Roger Pielke Jr. argues that hurricane damage data, normalized to reflect societal changes (i.e. more people building houses at the beach, etc.) “shows no upward trend.” Roger’s data stands in implied contradiction to Emanuel, who created a “power dissipation index” – a measure of total wind force over the life of storms – and concluded it was on the rise. What Pielke argues, in essence, is that if hurricane destructiveness is on the rise, it’s not showing up in the hurricane damage data:

These loss data indicate two possibilities with respect to Emanuel’s analysis1: if the power-dissipation index metric is an accurate indicator of hurricane destructiveness, then the trend identified by Emanuel could be an artefact of the data and/or methods; alternatively, the trend he identifies is an accurate reflection of trends in the real-world characteristics of storms, but the power-dissipation index is a weak indicator of hurricane destructiveness.

Emanuel replies that there’s far less data in Pielke’s data set to work with, because onshore damage only integrates the time the hurricane is making landfall, while Emanuel’s data includes the whole life of the storm. “It is therefore possible,” Emanuel writes, “that the real trend is detectable in the power dissipation but not in landfalling statistics.”

Chris Landsea offers an alternative explanation: that Emanuel’s manipulations of the data to correct for problems in the 1940s-1960s are unwarranted.
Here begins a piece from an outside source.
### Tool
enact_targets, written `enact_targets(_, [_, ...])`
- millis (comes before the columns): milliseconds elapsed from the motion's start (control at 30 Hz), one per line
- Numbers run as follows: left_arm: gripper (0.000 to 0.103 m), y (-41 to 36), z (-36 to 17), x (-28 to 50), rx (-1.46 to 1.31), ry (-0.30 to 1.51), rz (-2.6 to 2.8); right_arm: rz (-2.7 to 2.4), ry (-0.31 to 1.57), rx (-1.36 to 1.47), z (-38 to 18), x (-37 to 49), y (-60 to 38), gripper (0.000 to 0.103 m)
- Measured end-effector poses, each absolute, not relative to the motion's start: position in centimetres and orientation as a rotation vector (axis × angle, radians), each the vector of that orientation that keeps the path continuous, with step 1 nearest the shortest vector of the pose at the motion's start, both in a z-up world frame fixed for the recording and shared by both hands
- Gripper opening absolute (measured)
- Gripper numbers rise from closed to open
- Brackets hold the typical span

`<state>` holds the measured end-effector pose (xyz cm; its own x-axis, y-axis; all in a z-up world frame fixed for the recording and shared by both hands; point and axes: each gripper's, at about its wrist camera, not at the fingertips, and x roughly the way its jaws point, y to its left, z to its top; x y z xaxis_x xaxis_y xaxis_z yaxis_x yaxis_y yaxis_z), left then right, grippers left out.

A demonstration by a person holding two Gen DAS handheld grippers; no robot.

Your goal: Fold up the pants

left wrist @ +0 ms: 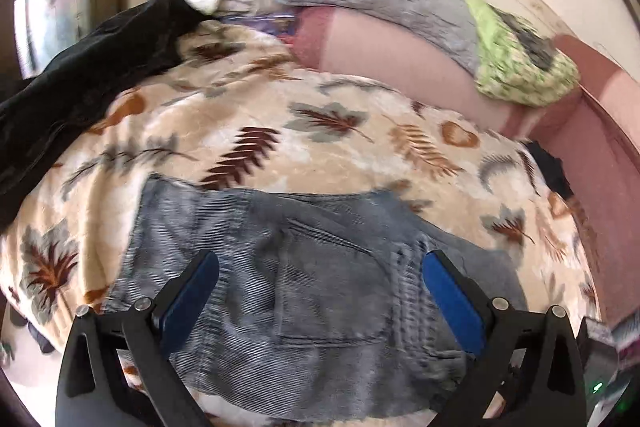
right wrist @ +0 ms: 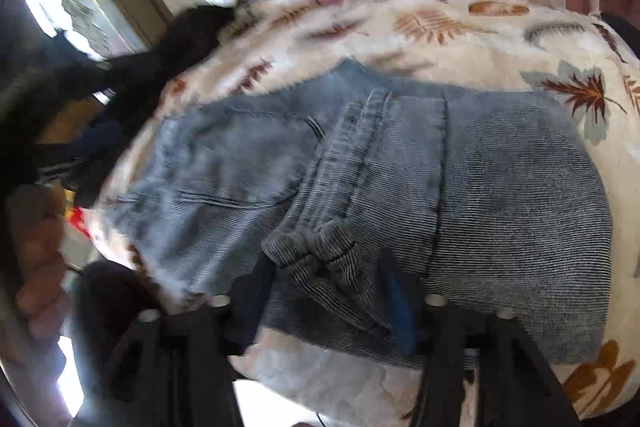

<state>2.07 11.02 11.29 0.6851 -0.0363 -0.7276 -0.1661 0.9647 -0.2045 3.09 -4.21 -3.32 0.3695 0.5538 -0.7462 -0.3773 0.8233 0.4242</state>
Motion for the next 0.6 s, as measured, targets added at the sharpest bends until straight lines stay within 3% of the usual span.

Take that away, Landsea argues, and the effect found by Emanuel goes away:

These factors indicate that instead of “unprecedented” tropical cyclone activity having occurred in recent years, hurricane intensity was equal or even greater during the last active period in the mid-twentieth century.

Emanuel accepts Landsea’s argument that he overcorrected, but argues that the effect remains:

I maintain that current levels of tropical storminess are unprecedented in the historical record and that a global-warming signal is now emerging in records of hurricane activity.